Before HUG, Chief Judge, KOZINSKI and LEAVY, Circuit Judges.


MEMORANDUM* 

Chapter 7 trustee, Samuel R. Biggs, appeals the Bankruptcy Appellate Panel's ("BAP") judgment affirming the bankruptcy judge's dismissal under Federal Rule of Civil Procedure 52(c) of Biggs's complaint to avoid and recover alleged preferential transfers pursuant to 11 U.S.C. § 547. We have jurisdiction pursuant to 28 U.S.C. § 158(d), and we affirm.

Biggs contends that the bankruptcy court erred by concluding that the 11 U.S.C. § 547(f) insolvency presumption is insufficient as proof that creditor Capital Factors received preferential, and therefore avoidable, payments under § 547(b) (5). This contention lacks merit.

We review de novo questions of statutory construction. See DeMassa v. MacIntyre (In re MacIntyre), 74 F.3d 186, 187 (9th Cir. 1996).

The trustee has the burden of proving that payments made by a debtor to a creditor during the 90 days immediately preceding the filing of bankruptcy are preferential, and therefore, avoidable transfers. See 11 U.S.C. § 547(b) (5), (g) (1993). A payment is avoidable as a preference if it improved the creditor's position as compared to other creditors of the same class in a hypothetical Chapter 7 liquidation. See 11 U.S.C. § 547(b) (5); Alvarado v. Walsh (In re LCO Enters.), 12 F.3d 938, 941 (9th Cir. 1993). To determine whether a payment improved a creditor's position, the trustee must demonstrate that there were other unsecured creditors in the same class and that these unsecured creditors would receive less than one-hundred percent of their claims. See 11 U.S.C. § 547(b) (5), (g); Elliott v. Frontier Properties/LP ( In re Lewis W. Shurtleff, Inc.), 778 F.2d 1416, 1421 (9th Cir. 1986).

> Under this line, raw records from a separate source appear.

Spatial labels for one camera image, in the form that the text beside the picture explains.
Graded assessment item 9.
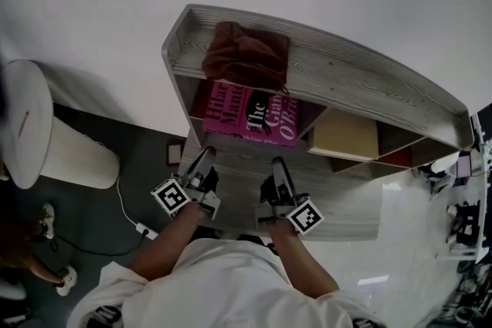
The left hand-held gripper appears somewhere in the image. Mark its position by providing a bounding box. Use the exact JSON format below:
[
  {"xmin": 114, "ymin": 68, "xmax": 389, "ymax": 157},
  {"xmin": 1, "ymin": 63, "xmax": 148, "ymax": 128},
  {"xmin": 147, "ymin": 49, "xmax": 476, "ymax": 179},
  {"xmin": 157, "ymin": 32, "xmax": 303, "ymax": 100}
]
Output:
[{"xmin": 150, "ymin": 145, "xmax": 222, "ymax": 220}]

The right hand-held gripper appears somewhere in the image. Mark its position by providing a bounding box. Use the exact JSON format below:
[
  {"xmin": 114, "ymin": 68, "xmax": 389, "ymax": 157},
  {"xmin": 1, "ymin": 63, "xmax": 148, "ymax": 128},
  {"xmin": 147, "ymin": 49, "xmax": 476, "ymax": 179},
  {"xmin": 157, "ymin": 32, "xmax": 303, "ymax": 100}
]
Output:
[{"xmin": 255, "ymin": 156, "xmax": 326, "ymax": 237}]

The pink book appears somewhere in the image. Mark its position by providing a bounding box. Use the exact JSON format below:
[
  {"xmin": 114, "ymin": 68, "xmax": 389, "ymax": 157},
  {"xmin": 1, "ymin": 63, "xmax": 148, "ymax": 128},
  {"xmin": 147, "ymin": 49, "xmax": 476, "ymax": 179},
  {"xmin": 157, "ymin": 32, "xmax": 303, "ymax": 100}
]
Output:
[{"xmin": 202, "ymin": 82, "xmax": 301, "ymax": 149}]

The beige book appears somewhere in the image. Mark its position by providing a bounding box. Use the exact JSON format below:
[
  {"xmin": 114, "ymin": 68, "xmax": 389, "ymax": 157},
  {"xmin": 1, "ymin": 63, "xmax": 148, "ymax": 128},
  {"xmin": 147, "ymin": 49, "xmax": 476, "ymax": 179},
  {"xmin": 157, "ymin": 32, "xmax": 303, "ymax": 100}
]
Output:
[{"xmin": 307, "ymin": 113, "xmax": 380, "ymax": 162}]

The person's left forearm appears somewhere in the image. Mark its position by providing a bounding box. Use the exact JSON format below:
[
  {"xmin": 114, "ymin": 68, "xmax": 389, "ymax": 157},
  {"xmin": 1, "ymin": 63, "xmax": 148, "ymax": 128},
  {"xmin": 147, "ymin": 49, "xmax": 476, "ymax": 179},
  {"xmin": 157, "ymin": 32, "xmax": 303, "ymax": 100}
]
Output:
[{"xmin": 126, "ymin": 203, "xmax": 207, "ymax": 281}]

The person's right forearm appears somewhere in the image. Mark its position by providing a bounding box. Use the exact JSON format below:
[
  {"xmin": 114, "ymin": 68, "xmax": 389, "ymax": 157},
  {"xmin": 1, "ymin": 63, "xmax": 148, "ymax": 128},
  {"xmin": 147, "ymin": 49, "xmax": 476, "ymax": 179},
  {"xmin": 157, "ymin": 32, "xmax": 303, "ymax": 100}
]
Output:
[{"xmin": 267, "ymin": 220, "xmax": 341, "ymax": 300}]

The grey wooden shelf unit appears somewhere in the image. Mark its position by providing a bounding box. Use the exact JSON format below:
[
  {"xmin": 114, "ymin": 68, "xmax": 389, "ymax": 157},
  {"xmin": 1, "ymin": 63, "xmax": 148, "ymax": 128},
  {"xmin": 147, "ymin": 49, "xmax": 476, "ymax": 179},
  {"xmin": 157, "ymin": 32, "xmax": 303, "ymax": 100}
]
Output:
[{"xmin": 161, "ymin": 3, "xmax": 474, "ymax": 243}]

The floor socket plate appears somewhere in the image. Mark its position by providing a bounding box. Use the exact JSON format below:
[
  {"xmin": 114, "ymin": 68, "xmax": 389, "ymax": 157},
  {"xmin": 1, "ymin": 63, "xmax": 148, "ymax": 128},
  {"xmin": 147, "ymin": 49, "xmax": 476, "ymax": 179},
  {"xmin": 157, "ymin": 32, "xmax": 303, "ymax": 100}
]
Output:
[{"xmin": 166, "ymin": 142, "xmax": 186, "ymax": 167}]

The white power adapter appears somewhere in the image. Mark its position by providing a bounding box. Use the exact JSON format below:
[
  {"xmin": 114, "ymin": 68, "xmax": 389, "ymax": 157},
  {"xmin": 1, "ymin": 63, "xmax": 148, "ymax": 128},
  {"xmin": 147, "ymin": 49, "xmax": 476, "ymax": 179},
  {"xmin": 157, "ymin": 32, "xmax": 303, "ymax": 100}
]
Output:
[{"xmin": 135, "ymin": 221, "xmax": 159, "ymax": 240}]

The brown cloth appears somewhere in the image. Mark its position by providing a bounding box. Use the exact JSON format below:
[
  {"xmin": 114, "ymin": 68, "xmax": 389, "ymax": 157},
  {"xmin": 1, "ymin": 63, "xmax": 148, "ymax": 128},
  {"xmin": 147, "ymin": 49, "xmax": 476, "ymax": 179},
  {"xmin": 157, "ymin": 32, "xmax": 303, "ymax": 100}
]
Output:
[{"xmin": 201, "ymin": 21, "xmax": 291, "ymax": 95}]

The person's white shirt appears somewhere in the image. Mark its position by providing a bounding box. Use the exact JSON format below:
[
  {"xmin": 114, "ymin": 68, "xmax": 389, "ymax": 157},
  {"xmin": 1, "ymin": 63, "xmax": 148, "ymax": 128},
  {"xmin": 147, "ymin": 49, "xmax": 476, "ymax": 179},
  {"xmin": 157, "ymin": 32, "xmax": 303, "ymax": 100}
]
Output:
[{"xmin": 67, "ymin": 237, "xmax": 385, "ymax": 328}]

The pink box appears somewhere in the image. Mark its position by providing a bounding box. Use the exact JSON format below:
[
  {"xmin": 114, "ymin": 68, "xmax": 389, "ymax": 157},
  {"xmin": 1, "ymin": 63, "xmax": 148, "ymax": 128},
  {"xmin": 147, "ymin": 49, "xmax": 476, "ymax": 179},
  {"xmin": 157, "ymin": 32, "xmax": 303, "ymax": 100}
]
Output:
[{"xmin": 455, "ymin": 155, "xmax": 472, "ymax": 178}]

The red pen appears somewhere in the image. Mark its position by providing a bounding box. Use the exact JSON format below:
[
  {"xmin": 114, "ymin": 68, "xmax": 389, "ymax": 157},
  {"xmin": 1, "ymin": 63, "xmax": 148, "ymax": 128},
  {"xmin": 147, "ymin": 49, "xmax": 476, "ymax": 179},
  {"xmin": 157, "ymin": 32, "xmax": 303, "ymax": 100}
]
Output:
[{"xmin": 17, "ymin": 111, "xmax": 31, "ymax": 137}]

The white cable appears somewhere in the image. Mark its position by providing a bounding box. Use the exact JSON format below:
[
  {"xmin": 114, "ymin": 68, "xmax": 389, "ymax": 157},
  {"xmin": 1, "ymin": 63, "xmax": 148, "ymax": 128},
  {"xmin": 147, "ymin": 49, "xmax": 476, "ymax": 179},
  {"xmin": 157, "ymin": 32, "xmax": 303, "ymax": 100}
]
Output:
[{"xmin": 114, "ymin": 172, "xmax": 140, "ymax": 228}]

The black cable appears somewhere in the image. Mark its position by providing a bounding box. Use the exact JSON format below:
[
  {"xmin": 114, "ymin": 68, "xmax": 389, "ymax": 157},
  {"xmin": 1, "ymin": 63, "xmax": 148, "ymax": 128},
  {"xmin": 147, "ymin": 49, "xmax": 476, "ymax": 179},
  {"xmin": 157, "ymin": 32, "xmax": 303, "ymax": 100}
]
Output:
[{"xmin": 52, "ymin": 233, "xmax": 149, "ymax": 257}]

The white round pedestal table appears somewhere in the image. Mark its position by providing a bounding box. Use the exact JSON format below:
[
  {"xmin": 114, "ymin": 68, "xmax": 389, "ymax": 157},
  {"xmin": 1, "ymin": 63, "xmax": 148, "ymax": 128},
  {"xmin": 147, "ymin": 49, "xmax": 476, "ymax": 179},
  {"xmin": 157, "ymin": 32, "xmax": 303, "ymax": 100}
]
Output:
[{"xmin": 0, "ymin": 59, "xmax": 121, "ymax": 190}]

Here, Biggs failed to present any evidence about the debtors' assets, liabilities and claims from which the bankruptcy court could construct a hypothetical Chapter 7 distribution. See 11 U.S.C. § 547(b) (5), (g). As a result, the bankruptcy court was unable to determine whether Capital Factors received more than other creditors in its class would have received under a Chapter 7 liquidation. See id.; In re LCO Enters., 12 F.3d at 941. Biggs's reliance on the presumption of insolvency to prove that the payments to Capital Factors were preferential fails to demonstrate that there were other similarly situated creditors and that they would not receive one-hundred percent of their claims. See 11 U.S.C. § 547(b) (5), (g). Thus, Biggs failed to carry his burden of proving that the payments to Capital Factors were preferential and, therefore, avoidable. See id.; In re Lewis W. Shurtleff, Inc., 778 F.2d at 1421.

Accordingly, the bankruptcy court did not err by concluding that Biggs failed to meet his burden under § 547(b) (5). See In re MacIntyre, 74 F.3d at 187.

Biggs next contends that the bankruptcy court erred by denying his post-trial request for taking judicial notice of the schedules, proofs of claim and various documents filed in each underlying bankruptcy case as proof of the amount the debtors owed to unsecured creditors. We disagree.

We review evidentiary rulings for abuse of discretion. See Lee-Benner v. Gergely (In re Gergely), 110 F.3d 1448, 1452 (9th Cir. 1997).

Federal Rule of Evidence 201 allows a court to take judicial notice of facts that are not subject to reasonable dispute in that they are either (1) generally known within the territorial jurisdiction of the trial court or (2) capable of accurate and ready determination by resort to sources whose accuracy cannot reasonably be questioned. See Fed.R.Evid. 201(b); see also Fed. R. Bankr.P. 9017 (applying Federal Rules of Evidence to bankruptcy proceedings). Although a court may take judicial notice of its own records, it cannot take judicial notice of the truth of the contents of all documents found therein. See M/V American Queen v. San Diego Marine Constr. Corp., 708 F.2d 1483, 1491 (9th Cir. 1983).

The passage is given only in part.